No todo lo que nos calma la sed momentáneamente es saludable. Las personas que actúan con indiferencia y no procuran mejorar, no son sanas para nuestro entorno. Aquellos que solo restan, que siempre tienen un argumento para justificar sus malas actitudes y su mal obrar, no poseen la base necesaria para sostener ningún tipo de relación. No podemos basar el amor en nuestras carencias emocionales; cuando elegimos desde el vacío, perdemos la capacidad de discernir. Más allá de nuestras neurosis o traumas, debemos cultivar la serenidad suficiente para saber con quién compartimos nuestro tiempo.

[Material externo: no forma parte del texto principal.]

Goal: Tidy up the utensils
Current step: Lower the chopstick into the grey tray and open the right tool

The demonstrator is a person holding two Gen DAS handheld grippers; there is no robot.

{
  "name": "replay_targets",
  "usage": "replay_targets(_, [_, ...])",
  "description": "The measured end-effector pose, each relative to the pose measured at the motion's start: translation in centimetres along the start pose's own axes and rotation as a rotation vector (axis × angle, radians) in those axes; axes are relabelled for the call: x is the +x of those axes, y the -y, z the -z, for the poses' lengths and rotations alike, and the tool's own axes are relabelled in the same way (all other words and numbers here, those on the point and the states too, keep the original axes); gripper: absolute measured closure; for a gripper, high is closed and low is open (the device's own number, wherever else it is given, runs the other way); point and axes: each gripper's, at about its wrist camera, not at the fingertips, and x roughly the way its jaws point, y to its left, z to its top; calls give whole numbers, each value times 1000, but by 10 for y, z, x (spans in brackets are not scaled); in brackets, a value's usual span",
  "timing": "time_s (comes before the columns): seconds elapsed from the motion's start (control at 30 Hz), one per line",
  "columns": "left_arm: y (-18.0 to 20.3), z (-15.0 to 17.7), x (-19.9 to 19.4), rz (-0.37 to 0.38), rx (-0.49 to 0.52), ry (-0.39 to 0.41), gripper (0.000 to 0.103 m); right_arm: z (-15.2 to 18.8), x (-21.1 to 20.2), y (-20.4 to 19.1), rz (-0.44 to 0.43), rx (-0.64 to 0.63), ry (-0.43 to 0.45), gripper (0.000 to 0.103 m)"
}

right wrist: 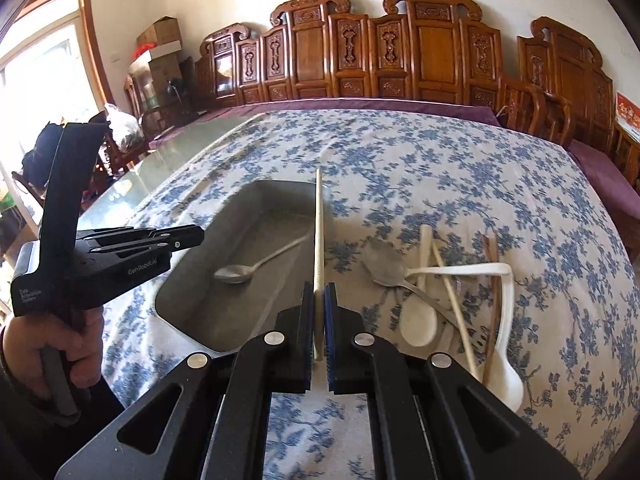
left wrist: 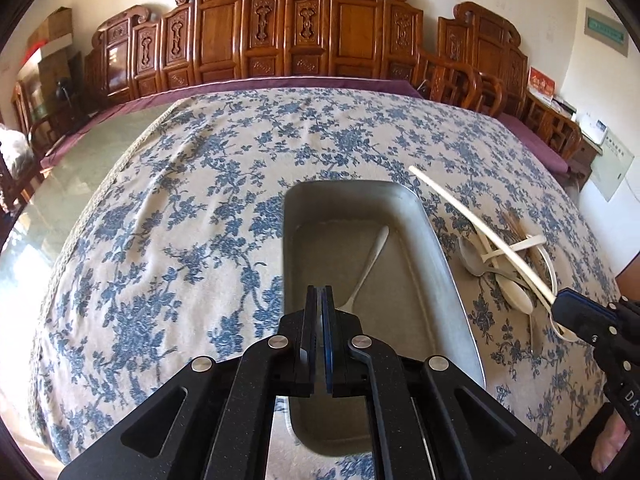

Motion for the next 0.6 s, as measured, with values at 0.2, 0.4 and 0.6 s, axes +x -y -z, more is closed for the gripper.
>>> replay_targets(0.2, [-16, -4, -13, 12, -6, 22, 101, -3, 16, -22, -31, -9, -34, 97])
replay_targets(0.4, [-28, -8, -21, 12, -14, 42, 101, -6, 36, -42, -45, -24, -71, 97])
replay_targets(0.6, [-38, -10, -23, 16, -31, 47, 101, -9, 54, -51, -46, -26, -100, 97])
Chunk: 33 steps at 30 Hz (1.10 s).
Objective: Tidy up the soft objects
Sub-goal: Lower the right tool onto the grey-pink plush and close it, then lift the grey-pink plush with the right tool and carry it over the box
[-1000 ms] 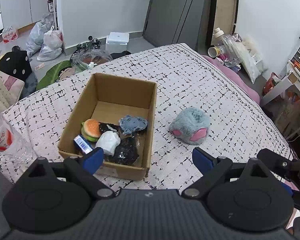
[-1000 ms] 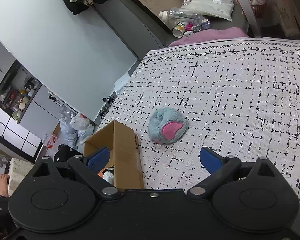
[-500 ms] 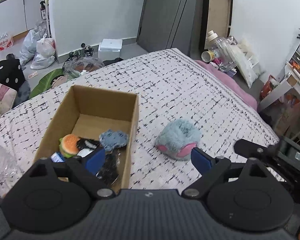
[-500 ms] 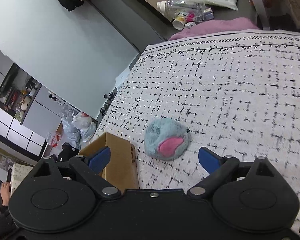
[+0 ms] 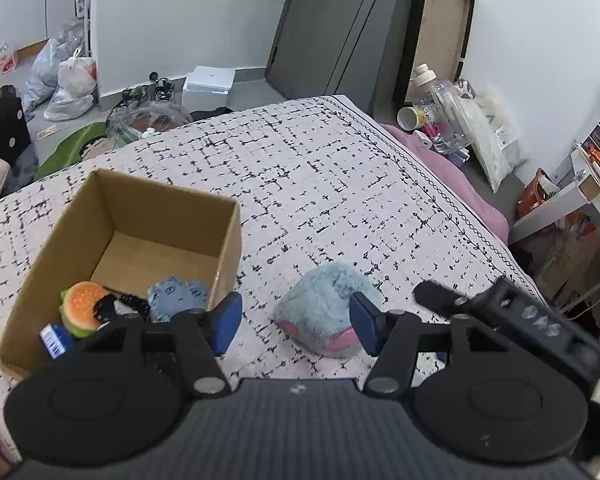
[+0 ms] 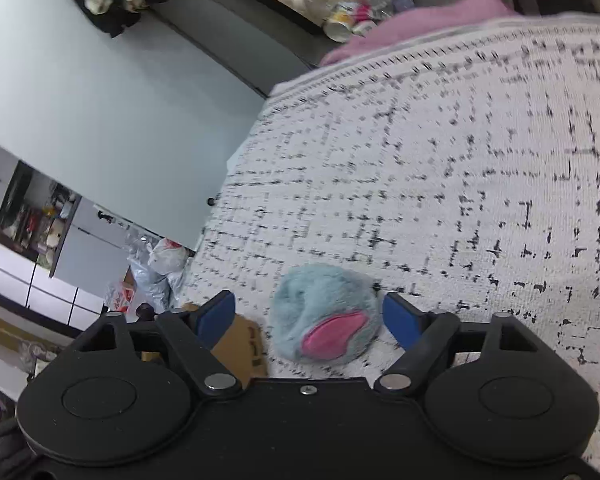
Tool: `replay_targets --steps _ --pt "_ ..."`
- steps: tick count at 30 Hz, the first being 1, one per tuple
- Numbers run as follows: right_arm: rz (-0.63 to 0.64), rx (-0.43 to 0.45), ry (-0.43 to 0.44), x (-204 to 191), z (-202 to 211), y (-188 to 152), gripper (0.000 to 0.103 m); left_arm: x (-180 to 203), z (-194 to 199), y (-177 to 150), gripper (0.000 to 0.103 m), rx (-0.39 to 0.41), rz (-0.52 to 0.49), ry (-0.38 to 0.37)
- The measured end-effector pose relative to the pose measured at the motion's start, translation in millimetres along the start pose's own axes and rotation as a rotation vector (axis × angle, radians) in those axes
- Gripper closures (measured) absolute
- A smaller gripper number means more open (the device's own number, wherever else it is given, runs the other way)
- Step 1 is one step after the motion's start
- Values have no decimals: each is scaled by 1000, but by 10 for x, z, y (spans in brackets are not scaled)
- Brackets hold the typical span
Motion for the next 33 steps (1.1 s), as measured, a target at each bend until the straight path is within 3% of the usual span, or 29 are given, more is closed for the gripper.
replay_targets --steps 8,17,19,23,33 --pt "-128 -55 8 289 -415 39 34 25 -296 100 54 -23 2 5" --pt "-99 -95 10 247 -546 0 39 129 -579 95 63 -54 -7 -4" --pt "-82 -122 -15 264 -598 -26 47 148 -629 72 63 -60 -8 -1" --pt "-75 -115 1 280 -587 -31 81 147 -704 19 63 -76 8 7" --pt "-109 -104 10 448 -416 -45 86 238 -855 -106 63 -109 26 -15"
Point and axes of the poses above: each gripper's, at about its wrist camera, not at the fingertips, and z roughly against the way its jaws point, x to its right, y to its top, the point moved 2 cm from there along -z, roughly the way its jaws point, and after that the axes turned 3 degrees about -z, right-handed, at the moved point
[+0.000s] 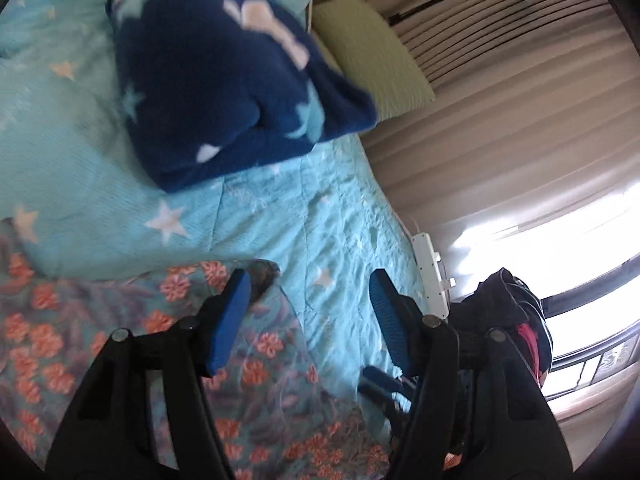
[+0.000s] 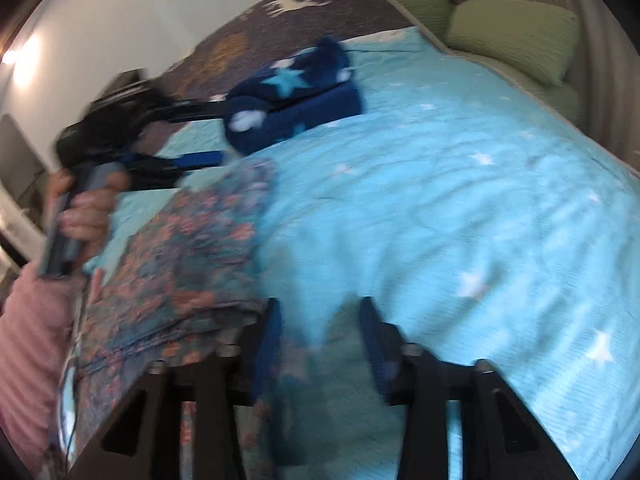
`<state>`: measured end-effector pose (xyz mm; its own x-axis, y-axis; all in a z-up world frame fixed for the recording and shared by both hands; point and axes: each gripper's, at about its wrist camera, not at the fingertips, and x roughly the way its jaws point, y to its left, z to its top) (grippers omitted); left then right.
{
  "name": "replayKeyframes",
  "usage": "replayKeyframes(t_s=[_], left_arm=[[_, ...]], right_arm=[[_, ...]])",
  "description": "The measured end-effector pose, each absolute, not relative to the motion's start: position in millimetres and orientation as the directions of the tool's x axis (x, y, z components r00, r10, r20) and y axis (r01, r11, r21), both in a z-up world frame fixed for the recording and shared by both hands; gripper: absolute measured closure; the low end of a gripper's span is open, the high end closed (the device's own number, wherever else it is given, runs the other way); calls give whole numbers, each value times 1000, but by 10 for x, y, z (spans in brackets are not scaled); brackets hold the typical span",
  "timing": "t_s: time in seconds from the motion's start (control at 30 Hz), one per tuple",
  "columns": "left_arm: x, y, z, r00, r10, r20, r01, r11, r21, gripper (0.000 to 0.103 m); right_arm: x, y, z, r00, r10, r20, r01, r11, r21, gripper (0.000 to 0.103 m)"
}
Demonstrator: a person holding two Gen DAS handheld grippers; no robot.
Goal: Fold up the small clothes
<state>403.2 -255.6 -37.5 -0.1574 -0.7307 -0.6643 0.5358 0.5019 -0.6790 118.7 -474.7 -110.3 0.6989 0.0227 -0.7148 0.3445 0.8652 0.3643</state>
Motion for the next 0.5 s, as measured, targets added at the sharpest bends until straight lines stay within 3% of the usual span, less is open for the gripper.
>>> replayKeyframes(t_s=[0.13,0.3,0.4,0.5], left_arm=[[3750,-2280,-124,-121,-765,-633,575,466,-672,39],[3360,-1748,-160,-58,-788,-613,550,487,-678,39],[3148,-1203,-197,91,-785,-612,514,564,-647,39],[2951,-681,-249,257,-719,-646,488,673,-555,37]], right_arm=[[1076,-4833,-1025,709,90,-700,305,855,419,77],[1224,-4361,-614,767,184,-615,78,924,374,80],[1476,-4065,-502,754,201,-626,25,943,332,93],[1742,-3940,-688,670,191,-717,45,954,295,93]])
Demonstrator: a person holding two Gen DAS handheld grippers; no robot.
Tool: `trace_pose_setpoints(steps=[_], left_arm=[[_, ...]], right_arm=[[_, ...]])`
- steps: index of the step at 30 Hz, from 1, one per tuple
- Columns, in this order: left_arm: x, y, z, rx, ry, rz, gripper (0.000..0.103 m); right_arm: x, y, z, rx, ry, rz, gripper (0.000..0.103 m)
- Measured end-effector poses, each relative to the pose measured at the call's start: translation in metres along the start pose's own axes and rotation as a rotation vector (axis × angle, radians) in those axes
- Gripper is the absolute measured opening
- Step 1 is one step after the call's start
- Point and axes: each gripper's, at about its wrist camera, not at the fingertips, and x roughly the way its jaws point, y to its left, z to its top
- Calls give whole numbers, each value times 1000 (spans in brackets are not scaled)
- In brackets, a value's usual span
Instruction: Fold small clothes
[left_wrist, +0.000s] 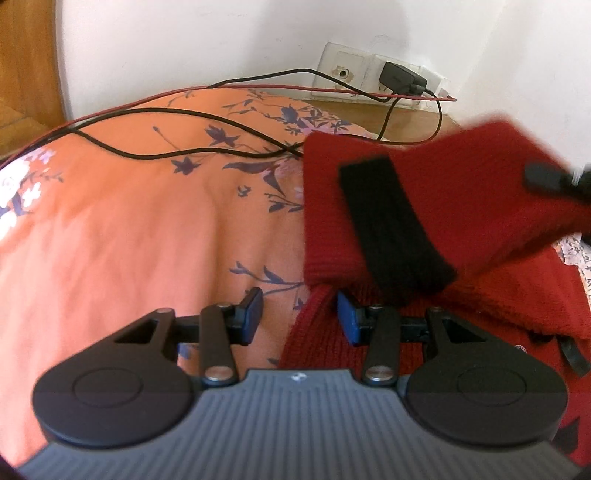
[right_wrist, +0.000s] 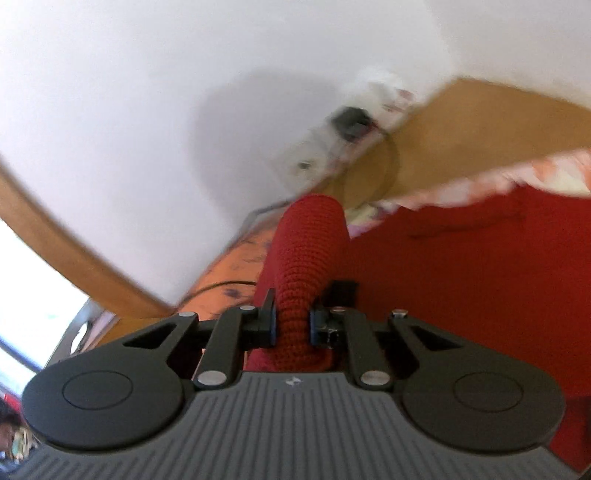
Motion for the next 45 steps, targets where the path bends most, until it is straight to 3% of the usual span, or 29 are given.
trace_pose_setpoints(steps=[7, 10, 14, 18, 20, 29, 35, 45], left_arm=[[2, -6, -1, 41, 1, 10, 50], [4, -12, -1, 77, 5, 26, 52], [4, -14, -1, 93, 10, 33, 53], [1, -17, -3, 121, 20, 51, 53], [-3, -17, -4, 133, 25, 66, 53], [-35, 0, -8, 134, 17, 84, 53], [-43, 11, -14, 112, 14, 74, 53], [-50, 24, -26, 97, 13, 76, 53]], right_arm=[[21, -55, -30, 74, 51, -140, 19], [24, -67, -39, 76, 32, -118, 26], [21, -72, -37, 118, 31, -98, 43], [10, -51, -38, 38, 8, -216, 70], [0, -41, -39, -11, -1, -259, 73], [-29, 27, -58, -200, -52, -281, 83], [-11, 59, -71, -284, 9, -222, 89], [61, 75, -75, -393, 181, -288, 91]])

Un refresco, por ejemplo, puede calmar la sed en un instante, pero consumirlo a diario conduce inevitablemente a la enfermedad. Lo mismo ocurre con los vínculos: no permitas que el hambre de afecto te lleve a compartir tu vida con quienes no tienen intención de ayudarte a crecer. Muriéndote de sed, cualquiera que te ofrezca un poco de agua parecerá el salvador indicado. Ese es el peligro de escoger desde la carencia.
Todos los seres humanos tenemos estas faltas. Hay personas a las que nunca les han cantado un «cumpleaños feliz», que no han recibido una felicitación, un beso o un abrazo sincero; personas que solo han conocido un afecto condicionado. Almas abandonadas que, aunque fueron sustentadas físicamente, desconocen la caricia de una madre o la presencia de un padre amoroso. Cuando el corazón carece de amor propio, se vuelve vulnerable. Ante cualquiera que ofrezca un mínimo de atención —aunque no sea la persona correcta—, bajamos la guardia y quedamos expuestos a un daño mental y emocional profundo.
No todos los que se acercan nos aman; algunos solo quieren disfrutar de lo que ofrecemos sin el compromiso de retribuir. Una de las características fundamentales del amor real es el cuidado. El amor es diligente: nos permite ser compasivos y, al mismo tiempo, firmes. Amar es buscar que el otro se sienta a gusto, protegido y valorado. Una persona a la que no le importe lastimarte, que sea incapaz de ofrecerte atención o que ignore los detalles más pequeños, simplemente no está habitada por el amor. Quien no tiene la intención de cuidarte, tarde o temprano, terminará por consumirte.